=== Section Start ===

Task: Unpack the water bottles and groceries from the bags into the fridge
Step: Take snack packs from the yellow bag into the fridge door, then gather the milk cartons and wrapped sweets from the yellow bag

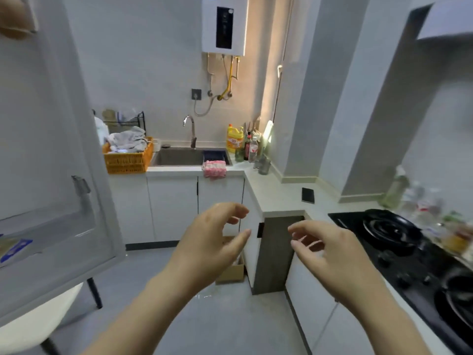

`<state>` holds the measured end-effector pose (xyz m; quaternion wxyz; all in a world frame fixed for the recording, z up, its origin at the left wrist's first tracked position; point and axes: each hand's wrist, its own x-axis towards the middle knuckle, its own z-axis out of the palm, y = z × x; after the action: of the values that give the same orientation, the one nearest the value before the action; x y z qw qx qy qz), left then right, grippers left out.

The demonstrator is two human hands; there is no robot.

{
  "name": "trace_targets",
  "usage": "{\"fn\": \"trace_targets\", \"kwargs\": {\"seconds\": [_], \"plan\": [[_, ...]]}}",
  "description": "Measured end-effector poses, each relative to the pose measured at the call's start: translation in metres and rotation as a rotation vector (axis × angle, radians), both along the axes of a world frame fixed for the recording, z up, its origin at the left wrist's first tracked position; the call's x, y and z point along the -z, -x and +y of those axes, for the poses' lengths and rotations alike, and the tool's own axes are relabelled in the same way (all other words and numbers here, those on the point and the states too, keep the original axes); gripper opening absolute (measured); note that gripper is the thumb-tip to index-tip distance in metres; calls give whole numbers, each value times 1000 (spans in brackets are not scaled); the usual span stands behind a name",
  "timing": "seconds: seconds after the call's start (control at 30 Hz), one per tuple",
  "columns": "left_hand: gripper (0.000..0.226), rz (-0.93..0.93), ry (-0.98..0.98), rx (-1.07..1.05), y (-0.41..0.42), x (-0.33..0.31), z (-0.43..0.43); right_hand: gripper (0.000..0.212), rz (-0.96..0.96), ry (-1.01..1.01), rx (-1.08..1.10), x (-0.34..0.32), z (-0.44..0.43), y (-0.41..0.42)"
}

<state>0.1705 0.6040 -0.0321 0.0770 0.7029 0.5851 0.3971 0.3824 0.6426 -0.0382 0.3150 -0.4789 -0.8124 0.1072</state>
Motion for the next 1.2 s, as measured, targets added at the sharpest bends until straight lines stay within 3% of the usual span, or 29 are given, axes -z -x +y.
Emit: {"fn": "trace_targets", "kwargs": {"seconds": [0.3,0.53,1.2], "plan": [[33,107,20,286,-181,20,52,24,-174,27,342,13,-14,-183],[31,168,22,554,-298,33,78,24,-142,82,608,24,-40,-283],[31,241,53,1161,-532,70,180,24,-36,264,1203,57,-38,-440]]}}
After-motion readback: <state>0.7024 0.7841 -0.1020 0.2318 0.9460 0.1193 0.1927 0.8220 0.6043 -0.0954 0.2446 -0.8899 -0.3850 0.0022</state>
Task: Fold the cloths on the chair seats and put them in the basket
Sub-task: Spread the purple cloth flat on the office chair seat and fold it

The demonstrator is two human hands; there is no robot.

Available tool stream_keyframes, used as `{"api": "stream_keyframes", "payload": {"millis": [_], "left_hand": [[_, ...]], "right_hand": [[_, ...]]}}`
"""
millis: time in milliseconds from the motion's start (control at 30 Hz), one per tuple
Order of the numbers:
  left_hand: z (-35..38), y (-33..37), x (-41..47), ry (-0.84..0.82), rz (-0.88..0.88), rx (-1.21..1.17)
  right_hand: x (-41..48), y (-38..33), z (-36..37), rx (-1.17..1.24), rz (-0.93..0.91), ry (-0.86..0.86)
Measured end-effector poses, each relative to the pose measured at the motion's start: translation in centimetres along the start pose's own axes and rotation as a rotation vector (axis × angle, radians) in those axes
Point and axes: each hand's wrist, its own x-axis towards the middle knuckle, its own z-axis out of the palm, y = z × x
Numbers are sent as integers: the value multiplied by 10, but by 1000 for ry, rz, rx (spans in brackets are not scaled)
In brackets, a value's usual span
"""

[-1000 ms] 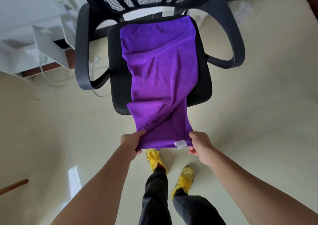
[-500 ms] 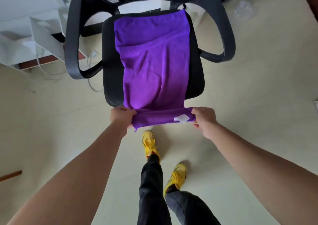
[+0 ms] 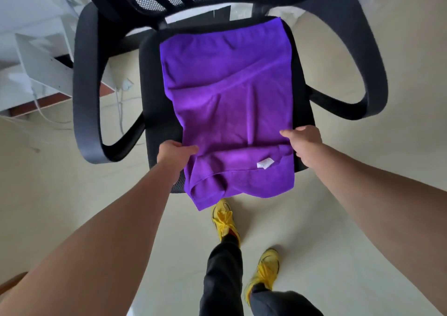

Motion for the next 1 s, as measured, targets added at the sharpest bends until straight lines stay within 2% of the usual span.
{"api": "stream_keyframes", "payload": {"millis": [67, 133, 233, 300, 367, 467, 567, 667, 800, 1000], "left_hand": [[6, -13, -4, -81, -29, 41], [10, -26, -12, -77, -26, 50], [7, -41, -28, 16, -34, -26], [5, -50, -35, 18, -52, -52], [1, -54, -37, 0, -64, -41], [-6, -39, -28, -70, -84, -76], [-14, -6, -11, -145, -99, -143], [-21, 41, 21, -191, -107, -257], [-28, 109, 69, -242, -89, -288], [-27, 182, 120, -191, 21, -313]], "right_hand": [[-2, 6, 6, 44, 63, -96], [-10, 16, 12, 38, 109, -122], [-23, 37, 9, 8, 102, 12], [-28, 55, 3, 15, 131, 87], [-29, 67, -2, 14, 155, 85], [-21, 62, -6, -43, 86, 57], [-2, 29, -11, -167, -32, 68], [30, -13, -9, -97, -98, 100], [75, -76, 5, 17, -181, 121], [123, -149, 29, 139, -176, 162]]}}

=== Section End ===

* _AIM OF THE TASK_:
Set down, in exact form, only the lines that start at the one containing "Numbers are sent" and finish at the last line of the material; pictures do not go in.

* _PROBLEM SOLUTION_:
Numbers are sent as integers: the value multiplied by 10, but by 1000 for ry, rz, rx (spans in brackets are not scaled)
In brackets, a value's usual span
"""

[-1000 ms] 
[-500 ms] 
[+0 ms] 

Motion for the next 1 s, as measured, targets added at the sharpest bends until straight lines stay within 2% of the usual span.
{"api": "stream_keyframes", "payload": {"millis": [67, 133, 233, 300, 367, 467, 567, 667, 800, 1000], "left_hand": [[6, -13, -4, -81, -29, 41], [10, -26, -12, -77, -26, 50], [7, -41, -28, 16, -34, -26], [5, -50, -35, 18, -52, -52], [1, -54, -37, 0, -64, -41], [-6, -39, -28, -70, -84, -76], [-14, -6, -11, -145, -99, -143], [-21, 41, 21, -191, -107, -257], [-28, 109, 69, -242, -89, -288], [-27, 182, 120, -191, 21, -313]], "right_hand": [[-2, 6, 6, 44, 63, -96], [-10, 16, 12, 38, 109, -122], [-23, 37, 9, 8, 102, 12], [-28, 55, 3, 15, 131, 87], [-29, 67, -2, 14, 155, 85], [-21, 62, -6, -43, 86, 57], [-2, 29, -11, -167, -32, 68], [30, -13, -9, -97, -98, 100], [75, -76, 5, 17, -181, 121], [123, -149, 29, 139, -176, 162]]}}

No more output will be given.